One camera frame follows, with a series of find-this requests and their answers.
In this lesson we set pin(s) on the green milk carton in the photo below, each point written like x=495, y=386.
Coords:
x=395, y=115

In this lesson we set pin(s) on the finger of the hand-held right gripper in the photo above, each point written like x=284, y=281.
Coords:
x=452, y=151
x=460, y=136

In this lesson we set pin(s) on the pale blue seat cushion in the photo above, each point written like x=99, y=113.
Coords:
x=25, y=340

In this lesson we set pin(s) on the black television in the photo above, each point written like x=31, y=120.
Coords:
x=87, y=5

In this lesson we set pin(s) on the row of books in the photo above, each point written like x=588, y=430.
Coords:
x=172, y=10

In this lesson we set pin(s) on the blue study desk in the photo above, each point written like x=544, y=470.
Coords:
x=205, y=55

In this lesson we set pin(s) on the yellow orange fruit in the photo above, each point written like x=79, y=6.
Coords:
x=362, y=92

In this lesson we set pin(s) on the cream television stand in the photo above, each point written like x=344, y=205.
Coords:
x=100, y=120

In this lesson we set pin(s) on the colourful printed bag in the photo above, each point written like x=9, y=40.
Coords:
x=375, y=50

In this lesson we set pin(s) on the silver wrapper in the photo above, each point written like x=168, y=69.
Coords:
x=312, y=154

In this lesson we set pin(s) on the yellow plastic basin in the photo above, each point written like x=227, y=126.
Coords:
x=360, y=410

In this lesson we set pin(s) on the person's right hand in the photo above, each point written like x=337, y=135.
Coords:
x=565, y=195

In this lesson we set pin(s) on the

= = = = =

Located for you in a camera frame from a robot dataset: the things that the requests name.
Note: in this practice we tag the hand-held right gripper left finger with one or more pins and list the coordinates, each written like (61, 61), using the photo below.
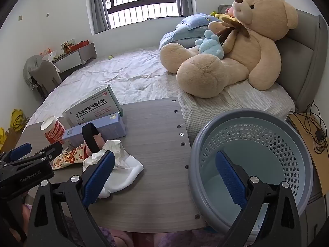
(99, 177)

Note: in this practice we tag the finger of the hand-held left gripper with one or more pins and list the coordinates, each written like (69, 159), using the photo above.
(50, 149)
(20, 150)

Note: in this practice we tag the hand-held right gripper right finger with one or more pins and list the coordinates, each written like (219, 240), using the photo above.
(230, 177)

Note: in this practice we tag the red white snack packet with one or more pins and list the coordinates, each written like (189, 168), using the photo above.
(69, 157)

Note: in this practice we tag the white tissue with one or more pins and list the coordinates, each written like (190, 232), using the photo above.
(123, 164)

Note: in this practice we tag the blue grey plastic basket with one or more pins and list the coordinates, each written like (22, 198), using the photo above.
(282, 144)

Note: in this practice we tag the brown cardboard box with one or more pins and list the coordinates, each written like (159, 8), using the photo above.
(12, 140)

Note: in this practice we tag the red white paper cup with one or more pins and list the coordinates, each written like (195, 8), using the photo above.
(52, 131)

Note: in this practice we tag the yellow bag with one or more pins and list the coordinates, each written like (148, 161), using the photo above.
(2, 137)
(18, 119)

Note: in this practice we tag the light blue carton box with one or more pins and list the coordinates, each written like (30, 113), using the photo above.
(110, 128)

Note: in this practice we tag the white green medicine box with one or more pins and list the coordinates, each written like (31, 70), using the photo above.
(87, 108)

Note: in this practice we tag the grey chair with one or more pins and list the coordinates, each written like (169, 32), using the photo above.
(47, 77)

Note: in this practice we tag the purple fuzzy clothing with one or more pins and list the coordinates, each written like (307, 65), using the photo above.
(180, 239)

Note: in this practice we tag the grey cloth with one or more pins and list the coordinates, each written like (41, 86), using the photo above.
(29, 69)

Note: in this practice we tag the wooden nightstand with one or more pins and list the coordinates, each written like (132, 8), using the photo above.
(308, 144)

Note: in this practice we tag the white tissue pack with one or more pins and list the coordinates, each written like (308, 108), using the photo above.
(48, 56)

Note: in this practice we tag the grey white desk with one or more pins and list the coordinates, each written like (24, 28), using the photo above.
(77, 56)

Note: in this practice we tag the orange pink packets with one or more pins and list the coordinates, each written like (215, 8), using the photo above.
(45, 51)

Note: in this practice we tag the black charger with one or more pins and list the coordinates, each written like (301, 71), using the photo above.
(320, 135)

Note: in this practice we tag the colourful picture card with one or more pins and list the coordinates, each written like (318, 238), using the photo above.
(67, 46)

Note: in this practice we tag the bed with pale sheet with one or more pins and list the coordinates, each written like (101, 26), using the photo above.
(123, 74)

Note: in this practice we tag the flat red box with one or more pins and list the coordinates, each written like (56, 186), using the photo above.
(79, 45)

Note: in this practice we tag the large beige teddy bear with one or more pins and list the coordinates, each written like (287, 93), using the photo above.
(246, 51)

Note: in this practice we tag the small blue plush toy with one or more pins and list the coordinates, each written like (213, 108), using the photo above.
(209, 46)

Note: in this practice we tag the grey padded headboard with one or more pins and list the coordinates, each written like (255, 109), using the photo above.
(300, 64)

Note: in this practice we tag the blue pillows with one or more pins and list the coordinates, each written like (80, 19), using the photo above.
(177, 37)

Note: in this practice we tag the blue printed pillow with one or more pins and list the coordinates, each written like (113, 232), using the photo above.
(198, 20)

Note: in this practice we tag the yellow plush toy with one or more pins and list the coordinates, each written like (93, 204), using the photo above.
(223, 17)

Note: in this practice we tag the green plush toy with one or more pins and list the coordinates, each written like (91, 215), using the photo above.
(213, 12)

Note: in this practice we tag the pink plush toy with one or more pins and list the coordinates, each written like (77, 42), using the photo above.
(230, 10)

= = = = =

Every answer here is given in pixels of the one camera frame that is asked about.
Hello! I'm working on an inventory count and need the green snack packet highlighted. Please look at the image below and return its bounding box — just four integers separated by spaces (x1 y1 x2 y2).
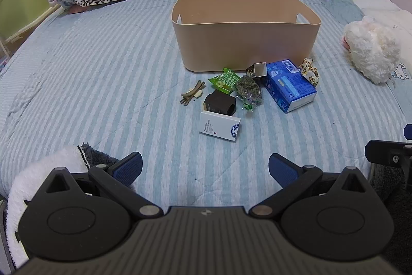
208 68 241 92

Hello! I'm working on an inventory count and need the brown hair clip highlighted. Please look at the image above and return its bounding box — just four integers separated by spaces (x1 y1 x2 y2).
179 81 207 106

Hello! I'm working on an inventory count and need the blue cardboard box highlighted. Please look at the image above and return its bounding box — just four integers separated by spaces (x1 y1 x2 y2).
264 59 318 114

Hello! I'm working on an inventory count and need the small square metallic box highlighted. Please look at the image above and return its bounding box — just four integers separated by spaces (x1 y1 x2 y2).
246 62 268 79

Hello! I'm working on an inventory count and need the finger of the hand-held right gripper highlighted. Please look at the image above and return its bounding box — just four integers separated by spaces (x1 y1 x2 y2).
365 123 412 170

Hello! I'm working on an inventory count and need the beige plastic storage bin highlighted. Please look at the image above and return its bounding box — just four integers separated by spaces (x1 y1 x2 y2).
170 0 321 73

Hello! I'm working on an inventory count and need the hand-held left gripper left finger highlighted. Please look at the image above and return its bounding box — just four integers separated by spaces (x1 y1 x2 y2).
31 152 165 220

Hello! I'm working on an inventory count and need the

= = = = =

In the records above, find each line that mentions the word "frame", and copy it.

*TASK RESULT*
One camera frame follows, with a series of find-this requests and their answers.
Located for you in a camera frame from a robot dataset: the things that the requests name.
Every answer here is given in pixels of the one camera frame that is asked about.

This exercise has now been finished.